_WORK TO COMPLETE_
The answer must consist of every line from the data that holds "photo".

- - - - -

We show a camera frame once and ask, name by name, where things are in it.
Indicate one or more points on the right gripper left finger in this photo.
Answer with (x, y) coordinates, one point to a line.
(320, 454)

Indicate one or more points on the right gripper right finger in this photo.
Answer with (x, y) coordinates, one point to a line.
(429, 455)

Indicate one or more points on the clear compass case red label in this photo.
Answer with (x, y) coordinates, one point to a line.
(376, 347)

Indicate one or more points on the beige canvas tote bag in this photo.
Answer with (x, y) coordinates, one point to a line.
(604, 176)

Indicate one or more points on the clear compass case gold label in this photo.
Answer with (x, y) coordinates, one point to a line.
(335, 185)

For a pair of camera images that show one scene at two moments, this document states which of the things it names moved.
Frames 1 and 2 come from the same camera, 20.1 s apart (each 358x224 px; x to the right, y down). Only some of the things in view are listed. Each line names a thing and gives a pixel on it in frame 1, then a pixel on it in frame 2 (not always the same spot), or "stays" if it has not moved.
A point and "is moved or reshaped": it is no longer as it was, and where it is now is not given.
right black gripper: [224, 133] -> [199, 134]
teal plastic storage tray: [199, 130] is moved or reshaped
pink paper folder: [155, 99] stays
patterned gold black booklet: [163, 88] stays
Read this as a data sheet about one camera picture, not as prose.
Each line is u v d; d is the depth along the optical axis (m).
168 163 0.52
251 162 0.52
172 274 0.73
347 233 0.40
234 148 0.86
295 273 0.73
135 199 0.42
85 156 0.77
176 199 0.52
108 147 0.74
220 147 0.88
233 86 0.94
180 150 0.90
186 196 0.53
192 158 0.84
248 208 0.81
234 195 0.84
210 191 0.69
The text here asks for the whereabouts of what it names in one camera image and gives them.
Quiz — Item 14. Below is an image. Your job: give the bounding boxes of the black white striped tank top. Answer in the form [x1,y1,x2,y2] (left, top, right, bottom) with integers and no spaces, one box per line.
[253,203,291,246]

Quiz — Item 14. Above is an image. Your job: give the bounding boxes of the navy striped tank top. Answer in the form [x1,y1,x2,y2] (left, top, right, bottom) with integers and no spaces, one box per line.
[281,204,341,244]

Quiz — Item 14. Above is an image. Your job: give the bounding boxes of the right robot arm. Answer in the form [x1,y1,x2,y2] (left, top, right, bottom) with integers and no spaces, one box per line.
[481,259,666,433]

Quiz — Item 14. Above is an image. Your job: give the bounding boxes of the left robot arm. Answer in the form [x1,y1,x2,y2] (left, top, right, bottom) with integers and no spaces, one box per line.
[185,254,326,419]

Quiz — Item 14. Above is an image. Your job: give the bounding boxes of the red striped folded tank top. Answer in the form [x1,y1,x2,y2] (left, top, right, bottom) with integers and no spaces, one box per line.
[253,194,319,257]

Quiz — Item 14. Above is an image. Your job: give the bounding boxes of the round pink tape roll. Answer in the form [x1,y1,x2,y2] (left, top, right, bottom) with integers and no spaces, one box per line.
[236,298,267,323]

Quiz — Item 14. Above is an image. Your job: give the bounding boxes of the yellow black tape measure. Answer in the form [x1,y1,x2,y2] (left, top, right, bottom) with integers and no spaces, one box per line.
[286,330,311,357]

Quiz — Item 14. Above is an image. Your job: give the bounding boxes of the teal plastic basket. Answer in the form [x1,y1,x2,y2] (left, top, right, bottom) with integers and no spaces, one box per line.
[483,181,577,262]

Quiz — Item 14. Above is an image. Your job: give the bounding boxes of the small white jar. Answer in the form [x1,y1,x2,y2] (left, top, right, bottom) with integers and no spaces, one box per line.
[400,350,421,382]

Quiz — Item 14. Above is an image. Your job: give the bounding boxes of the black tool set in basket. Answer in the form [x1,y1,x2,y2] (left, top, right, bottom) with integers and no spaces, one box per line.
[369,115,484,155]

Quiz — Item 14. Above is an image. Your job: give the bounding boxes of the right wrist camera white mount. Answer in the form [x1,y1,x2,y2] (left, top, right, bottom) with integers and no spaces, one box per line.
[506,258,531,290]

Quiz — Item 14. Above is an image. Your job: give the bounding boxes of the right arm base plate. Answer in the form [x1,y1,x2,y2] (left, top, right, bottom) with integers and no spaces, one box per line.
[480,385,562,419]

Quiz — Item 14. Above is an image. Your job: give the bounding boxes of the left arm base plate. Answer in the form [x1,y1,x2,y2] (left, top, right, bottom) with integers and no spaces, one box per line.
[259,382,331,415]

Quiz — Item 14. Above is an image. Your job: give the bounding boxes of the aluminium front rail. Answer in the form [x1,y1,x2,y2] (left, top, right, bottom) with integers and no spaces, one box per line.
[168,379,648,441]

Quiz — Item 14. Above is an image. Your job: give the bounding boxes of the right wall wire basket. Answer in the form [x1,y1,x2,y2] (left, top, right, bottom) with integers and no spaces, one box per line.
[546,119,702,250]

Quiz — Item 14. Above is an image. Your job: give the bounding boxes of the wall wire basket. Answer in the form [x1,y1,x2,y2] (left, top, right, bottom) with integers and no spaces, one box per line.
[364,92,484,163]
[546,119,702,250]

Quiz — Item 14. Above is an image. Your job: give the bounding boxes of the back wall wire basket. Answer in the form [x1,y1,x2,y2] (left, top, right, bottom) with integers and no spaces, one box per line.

- - - - -

_RESULT OF THE EXERCISE_
Indicate one or more points on the right gripper left finger in this photo.
Indicate one or more points on the right gripper right finger in this photo.
Indicate one or more points on the clear compass case red label in this photo.
Indicate one or more points on the beige canvas tote bag in this photo.
Indicate one or more points on the clear compass case gold label in this photo.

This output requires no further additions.